As a protein that appears to play a positive role in assembling Z rings at midcell, PomZ would be an attractive candidate for just such a factor. Unfortunately, while the authors find that PomZ associates with FtsZ in cell lysates (i.e. in the presence of other proteins that may ‘bridge’ together an indirect interaction), PomZ does not seem to bind FtsZ directly. Furthermore, PomZ is unable to coax M. xanthus FtsZ into assembling. So, the inability to polymerize M. xanthus FtsZ in vitro remains mysterious and points to yet another positive-acting factor that might work in conjunction with PomZ on FtsZ.
Mechanisms for finding the middle of cells of different bacterial species. See text for explanations. NO is nucleoid occlusion, another negative regulatory system that prevents Z rings from forming over the nucleoid. Source.

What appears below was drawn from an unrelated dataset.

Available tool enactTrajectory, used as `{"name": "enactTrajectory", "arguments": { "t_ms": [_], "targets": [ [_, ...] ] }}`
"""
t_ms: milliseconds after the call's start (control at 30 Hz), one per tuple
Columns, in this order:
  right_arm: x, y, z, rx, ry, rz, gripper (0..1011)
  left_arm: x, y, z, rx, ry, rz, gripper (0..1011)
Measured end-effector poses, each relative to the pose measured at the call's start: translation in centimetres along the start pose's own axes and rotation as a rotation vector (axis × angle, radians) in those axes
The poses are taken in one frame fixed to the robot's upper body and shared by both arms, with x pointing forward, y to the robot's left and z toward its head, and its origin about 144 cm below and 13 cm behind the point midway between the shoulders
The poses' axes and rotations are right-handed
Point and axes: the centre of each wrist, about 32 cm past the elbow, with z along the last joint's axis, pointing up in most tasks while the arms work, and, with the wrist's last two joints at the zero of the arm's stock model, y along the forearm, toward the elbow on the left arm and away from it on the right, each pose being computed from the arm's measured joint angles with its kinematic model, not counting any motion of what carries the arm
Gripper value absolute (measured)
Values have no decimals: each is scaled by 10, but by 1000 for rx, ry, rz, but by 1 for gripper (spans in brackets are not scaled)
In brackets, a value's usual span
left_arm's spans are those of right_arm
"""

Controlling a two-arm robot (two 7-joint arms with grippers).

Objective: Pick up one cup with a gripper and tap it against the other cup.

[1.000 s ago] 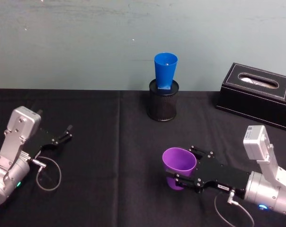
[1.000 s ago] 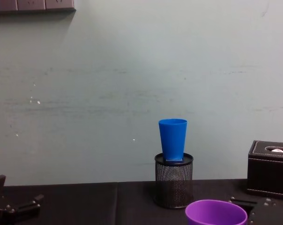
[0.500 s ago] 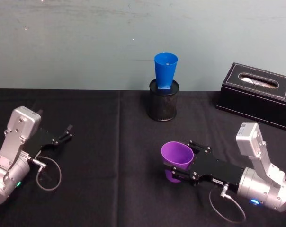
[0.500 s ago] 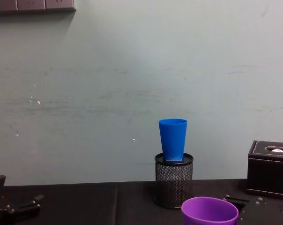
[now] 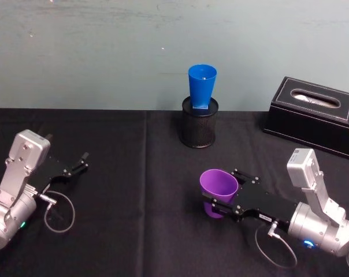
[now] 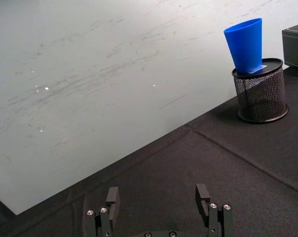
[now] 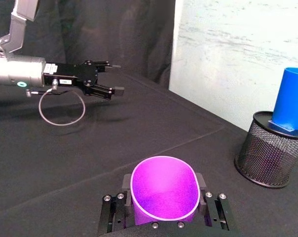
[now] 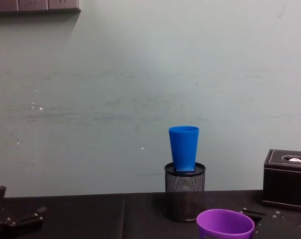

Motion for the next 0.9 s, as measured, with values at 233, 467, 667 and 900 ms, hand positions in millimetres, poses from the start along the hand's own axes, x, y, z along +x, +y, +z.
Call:
{"name": "enactTrajectory", "arguments": {
  "t_ms": [233, 467, 667, 900],
  "targets": [
    [0, 3, -5, 1, 16, -6, 724, 0, 0, 0, 0, 0, 0, 1011],
    [0, 6, -10, 0, 29, -10, 724, 0, 0, 0, 0, 0, 0, 1011],
    [-1, 7, -15, 1, 38, -8, 724, 0, 0, 0, 0, 0, 0, 1011],
    [-1, 9, -20, -5, 54, -2, 724, 0, 0, 0, 0, 0, 0, 1011]
  ]
}}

So, what tells PomZ to go to the cell center? That gets to the heart of whether PomZ is part of a positive spatial regulatory system. The protein certainly takes a circuitous route in the cell. In newborn cells, the authors found that PomZ localizes over the entire nucleoid, potentially binding to multiple sites on the chromosome. At a later point in the cell cycle, PomZ relocalizes to an off-center focus, perhaps the edge of the nucleoid, before relocalizing yet again to the cell center where it persists throughout cytokinesis. FtsZ also seems to generally follow this localization pattern. This relocalization of PomZ is probably cell cycle regulated, because overproducing PomZ inactivates its function and causes it to localize aberrantly. As PomZ gets to mid-cell before any other known protein, it may be responding to a localized domain of the nucleoid (such as the replication terminus, which in other bacteria localizes near mid-cell) or to another negatively acting bipolar gradient. Given the complexity of regulation of other processes in M. xanthus, there may be several layers of control, of which PomZ is just one.

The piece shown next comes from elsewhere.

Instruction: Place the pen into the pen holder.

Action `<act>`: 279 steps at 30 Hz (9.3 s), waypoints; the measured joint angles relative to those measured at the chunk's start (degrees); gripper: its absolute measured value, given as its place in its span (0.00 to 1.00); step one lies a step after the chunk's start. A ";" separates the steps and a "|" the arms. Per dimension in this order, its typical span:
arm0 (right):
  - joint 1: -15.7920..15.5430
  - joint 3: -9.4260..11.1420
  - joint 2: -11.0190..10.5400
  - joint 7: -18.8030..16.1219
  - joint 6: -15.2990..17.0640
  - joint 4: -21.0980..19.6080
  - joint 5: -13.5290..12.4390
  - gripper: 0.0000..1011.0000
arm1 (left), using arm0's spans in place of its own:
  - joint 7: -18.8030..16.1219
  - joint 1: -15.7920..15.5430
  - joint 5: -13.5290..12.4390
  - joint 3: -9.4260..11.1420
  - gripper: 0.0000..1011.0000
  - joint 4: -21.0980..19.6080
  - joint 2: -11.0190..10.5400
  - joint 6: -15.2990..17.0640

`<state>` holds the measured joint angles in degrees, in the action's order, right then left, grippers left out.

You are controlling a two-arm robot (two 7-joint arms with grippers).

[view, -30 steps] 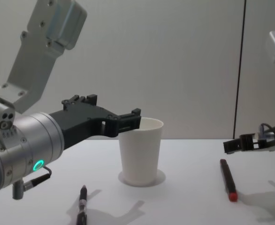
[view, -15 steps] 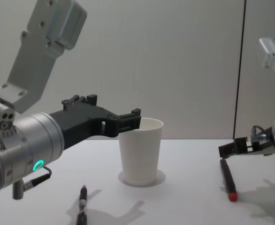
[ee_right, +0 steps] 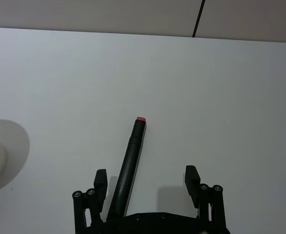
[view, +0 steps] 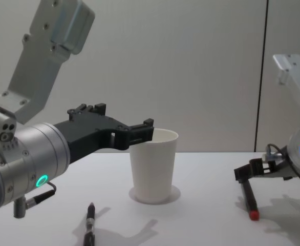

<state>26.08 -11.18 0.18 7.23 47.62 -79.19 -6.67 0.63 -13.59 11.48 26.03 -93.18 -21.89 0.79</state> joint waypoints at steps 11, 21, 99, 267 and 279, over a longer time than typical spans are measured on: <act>1.96 0.26 1.43 0.91 0.71 3.01 -0.74 0.99 | 0.00 0.00 0.00 0.00 0.99 0.00 0.00 0.00; 3.27 0.53 2.56 1.51 1.37 4.97 -1.57 0.99 | 0.00 0.00 0.00 0.00 0.99 0.00 0.00 0.00; 8.32 3.84 6.35 3.57 0.20 14.79 -2.30 0.18 | 0.00 0.00 0.00 0.00 0.99 0.00 0.00 0.00; 7.87 1.17 3.13 -42.64 -82.59 28.44 -9.54 0.18 | 0.00 0.00 0.00 0.00 0.99 0.00 0.00 0.00; 10.48 0.61 4.05 -42.70 -85.15 33.65 -10.09 0.18 | 0.00 0.00 0.00 0.00 0.99 0.00 0.00 0.00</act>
<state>36.56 -10.57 4.23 -35.47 -37.53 -45.54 -16.75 0.63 -13.59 11.48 26.03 -93.18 -21.90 0.80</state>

Interestingly, recent results from the van Wezel group disclose that Streptomyces uses positive spatial regulators to directly recruit Z rings too. Here again, what is not known is how those proteins get specifically targeted to division sites, and it could certainly be that negative spatial regulation still has an important role. After all, measuring distances from something that already exists does make the most sense for directing a factor to a new location. Perhaps the PomZ scheme for cell division is actually more similar to a Ponzi scheme than is first apparent: even though PomZ is present at the middle of the cell and is doing something important, it is likely that another factor has to do the hard counting and measuring work to find the site first. It would be a crime not to find what that factor is.
William Margolin is professor in the Microbiology and Molecular Genetics department at the University of Texas Medical School at Houston and is director of the graduate program.